Description of the task: Please keep to the lines below from the one with "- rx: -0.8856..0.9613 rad" through the one with "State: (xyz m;", and restate them word for word, ends included.

Data entries:

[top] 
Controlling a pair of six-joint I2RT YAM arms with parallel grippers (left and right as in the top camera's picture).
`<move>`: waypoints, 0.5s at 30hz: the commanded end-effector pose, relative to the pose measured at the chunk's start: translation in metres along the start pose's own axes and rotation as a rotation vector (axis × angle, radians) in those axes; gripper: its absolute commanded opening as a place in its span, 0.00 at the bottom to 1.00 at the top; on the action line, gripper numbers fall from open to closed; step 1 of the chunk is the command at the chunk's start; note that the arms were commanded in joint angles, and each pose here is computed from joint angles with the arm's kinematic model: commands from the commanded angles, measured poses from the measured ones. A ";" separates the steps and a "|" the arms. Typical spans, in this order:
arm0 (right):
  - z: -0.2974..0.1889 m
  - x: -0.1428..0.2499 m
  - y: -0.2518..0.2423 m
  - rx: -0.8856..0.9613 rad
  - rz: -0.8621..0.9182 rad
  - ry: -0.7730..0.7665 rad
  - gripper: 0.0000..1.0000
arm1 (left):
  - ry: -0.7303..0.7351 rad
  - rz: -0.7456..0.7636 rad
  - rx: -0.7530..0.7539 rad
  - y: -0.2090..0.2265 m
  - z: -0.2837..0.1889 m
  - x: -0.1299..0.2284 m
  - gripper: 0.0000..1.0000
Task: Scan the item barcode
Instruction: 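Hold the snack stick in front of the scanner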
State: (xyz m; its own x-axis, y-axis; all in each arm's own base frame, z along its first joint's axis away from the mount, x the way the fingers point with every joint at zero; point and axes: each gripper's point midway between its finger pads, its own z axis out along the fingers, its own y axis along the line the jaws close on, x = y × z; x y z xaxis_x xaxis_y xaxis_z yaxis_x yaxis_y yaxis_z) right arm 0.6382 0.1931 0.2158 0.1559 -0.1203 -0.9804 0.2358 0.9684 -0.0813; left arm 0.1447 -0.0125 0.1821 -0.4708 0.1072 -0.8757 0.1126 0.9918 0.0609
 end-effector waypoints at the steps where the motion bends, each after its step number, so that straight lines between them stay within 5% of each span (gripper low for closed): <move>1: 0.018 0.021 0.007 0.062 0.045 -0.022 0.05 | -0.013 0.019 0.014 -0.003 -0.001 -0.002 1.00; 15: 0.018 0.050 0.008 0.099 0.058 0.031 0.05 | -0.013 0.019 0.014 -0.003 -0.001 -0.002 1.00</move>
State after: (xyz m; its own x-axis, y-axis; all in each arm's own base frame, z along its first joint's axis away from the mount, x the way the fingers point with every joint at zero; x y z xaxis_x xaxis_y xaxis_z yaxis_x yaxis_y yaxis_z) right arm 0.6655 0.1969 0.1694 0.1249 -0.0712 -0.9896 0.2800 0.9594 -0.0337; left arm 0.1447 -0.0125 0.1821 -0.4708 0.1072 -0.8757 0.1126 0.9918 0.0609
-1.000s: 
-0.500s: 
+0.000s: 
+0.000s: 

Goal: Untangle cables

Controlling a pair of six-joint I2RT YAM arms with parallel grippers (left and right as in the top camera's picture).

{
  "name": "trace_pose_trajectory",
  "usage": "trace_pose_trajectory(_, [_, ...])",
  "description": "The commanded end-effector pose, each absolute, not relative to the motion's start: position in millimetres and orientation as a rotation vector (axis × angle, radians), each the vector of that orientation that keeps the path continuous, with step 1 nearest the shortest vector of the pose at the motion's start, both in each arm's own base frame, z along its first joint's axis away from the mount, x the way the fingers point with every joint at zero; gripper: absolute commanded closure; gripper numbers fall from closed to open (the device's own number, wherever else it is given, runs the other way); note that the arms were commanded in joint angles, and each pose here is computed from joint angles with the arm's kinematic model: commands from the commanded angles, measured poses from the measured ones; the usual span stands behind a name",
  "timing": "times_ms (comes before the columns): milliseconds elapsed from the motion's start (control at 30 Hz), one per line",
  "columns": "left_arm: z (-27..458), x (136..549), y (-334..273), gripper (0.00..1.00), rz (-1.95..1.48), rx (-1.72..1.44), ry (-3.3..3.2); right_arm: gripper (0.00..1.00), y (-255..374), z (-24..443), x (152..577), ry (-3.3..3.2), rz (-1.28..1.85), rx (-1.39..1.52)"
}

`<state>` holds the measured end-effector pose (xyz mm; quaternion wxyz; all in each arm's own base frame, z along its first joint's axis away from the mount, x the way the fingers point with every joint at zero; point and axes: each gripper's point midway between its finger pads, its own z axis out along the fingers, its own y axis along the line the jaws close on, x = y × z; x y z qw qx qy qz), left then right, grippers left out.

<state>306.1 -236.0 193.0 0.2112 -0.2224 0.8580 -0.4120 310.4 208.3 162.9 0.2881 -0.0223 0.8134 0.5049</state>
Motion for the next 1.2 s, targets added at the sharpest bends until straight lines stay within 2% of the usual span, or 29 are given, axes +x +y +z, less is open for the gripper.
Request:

Task output:
  - rx: -0.8856..0.9613 rad
  - rz: -0.8621..0.9182 rad
  - ry: -0.7730..0.7665 rad
  - gripper: 0.0000..1.0000
arm1 (left):
  - ry: -0.7303..0.7351 rad
  - rz: -0.7456..0.7636 rad
  - rx: -0.7530..0.7539 rad
  - y: -0.2090..0.2265 m
  - z: -0.2837..0.1889 m
  - x: -0.1299..0.2284 m
  - gripper: 0.0000..1.0000
Task: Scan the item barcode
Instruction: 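Hold the snack stick in front of the scanner
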State: (xyz m; its own x-axis, y-axis; all in each arm's own base frame, z along its first joint's axis away from the mount, x the way the fingers point with every joint at zero; point and axes: each gripper's point midway between its finger pads, its own z axis out along the fingers, its own y axis along the line the jaws close on, x = y × z; x y z xaxis_x xaxis_y xaxis_z yaxis_x yaxis_y yaxis_z) right arm 0.6382 0.1931 0.2158 0.1559 -0.1203 -0.9804 0.2358 0.9684 -0.0813; left arm 0.1447 -0.0125 0.1821 -0.4708 0.1072 -0.8757 0.1126 0.9918 0.0609

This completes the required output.